А кран все журчал, всхлипывал, расточал, растрачивал. Федор Филатович долго искал для его деятельности подходящее слово и наконец вспомнил: английское "waste". Точного русского эквивалента нет. "Waste" – нечто вроде наших "уничтожение", "распыление", "зряшная трата", но короче, полнее, выразительнее. Он думал об этом явлении английским словом, не переводя на русский. И сам кран словно обрадовался найденному слову и журчал: "waste, waste", – издеваясь, насмешничая. Короткое слово попеременно звучало как свист, как вздох, как всхлип. Заткнуть бы этот кран, наказать, обуздать! И снова "а!", "а!", и снова непонимание. Лиза поняла бы, но ее не было. Все реже, глуше, безнадежнее звучало "а!".
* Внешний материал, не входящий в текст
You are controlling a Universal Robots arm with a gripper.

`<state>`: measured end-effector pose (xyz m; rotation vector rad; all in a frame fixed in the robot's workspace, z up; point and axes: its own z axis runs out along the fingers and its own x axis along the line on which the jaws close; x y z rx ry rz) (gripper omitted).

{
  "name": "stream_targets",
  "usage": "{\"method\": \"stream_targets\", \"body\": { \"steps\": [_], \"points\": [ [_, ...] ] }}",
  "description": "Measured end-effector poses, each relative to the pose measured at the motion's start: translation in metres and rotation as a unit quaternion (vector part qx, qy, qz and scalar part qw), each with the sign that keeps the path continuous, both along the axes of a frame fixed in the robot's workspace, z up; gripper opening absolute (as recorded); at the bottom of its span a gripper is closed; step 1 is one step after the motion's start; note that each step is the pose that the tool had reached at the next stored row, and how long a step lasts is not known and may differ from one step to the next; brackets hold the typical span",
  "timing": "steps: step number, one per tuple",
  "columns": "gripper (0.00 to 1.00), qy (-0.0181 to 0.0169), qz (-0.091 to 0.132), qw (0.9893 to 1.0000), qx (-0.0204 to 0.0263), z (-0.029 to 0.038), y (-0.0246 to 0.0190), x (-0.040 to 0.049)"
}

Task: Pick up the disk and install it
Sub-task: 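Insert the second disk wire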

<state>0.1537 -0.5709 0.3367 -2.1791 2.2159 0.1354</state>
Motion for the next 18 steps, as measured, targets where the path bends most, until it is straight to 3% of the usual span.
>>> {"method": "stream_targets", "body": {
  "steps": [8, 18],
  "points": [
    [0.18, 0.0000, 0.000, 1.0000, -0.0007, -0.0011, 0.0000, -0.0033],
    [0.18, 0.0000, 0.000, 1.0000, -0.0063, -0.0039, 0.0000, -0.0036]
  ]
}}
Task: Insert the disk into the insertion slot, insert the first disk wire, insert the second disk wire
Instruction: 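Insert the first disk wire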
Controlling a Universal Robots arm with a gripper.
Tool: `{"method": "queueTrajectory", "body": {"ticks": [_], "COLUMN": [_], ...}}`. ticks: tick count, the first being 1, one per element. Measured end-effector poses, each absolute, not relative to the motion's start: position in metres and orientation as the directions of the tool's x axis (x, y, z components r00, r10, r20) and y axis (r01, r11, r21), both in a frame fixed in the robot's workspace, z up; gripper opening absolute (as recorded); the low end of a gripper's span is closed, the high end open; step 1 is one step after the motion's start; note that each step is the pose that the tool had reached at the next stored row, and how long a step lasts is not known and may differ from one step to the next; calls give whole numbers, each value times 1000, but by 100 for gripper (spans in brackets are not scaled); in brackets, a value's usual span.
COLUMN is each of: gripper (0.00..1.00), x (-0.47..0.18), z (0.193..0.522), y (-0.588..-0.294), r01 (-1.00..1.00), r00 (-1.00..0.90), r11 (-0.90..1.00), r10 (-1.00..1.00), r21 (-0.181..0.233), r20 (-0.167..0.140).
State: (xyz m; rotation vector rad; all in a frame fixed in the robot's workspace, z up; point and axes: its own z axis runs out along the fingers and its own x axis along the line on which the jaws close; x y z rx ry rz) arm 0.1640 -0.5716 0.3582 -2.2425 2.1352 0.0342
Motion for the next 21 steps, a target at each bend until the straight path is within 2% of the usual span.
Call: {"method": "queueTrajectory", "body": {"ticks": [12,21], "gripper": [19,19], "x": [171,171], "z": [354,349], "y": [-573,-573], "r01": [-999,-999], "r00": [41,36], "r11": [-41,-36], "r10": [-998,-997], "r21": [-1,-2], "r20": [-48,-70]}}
Однажды ночью прекратилась подача воды. Кран последний раз проскрипел "waste" и, захлебнувшись, умолк. Федор Филатович ушам своим не верил: наконец-то замолчал его враг! Счастье. Но оно длилось недолго. Счастье вообще не длится. Кажется, у Чехова в записной книжке сказано: счастье длится столько времени, сколько нужно, чтобы завести часы. Завели часы – и все.

Прислушавшись к темной, больной тишине, Федор Филатович с ужасом понял, что дело не в кране. Дело в его собственной жизни. Это она, его жизнь, уходит, утекает, как вода из крана. Этой утечки уже не унять. Берег крошки, корки, считал себя хозяином, а жизни своей не сберег.

Уходит жизнь. В мусор, отходы, ничтожество. И не только сейчас. Уже давно началась утечка. Болезнь только помогла ее осознать…

Когда же он упустил свою жизнь, единственную? В чем и когда ошибся? Если бы знать! Выздороветь и начать сначала. Пускай стар – никогда не поздно начать. Пускай даже не выздороветь – хотя бы понять себя перед смертью. Прожил жизнь, а себя самого так и не понял.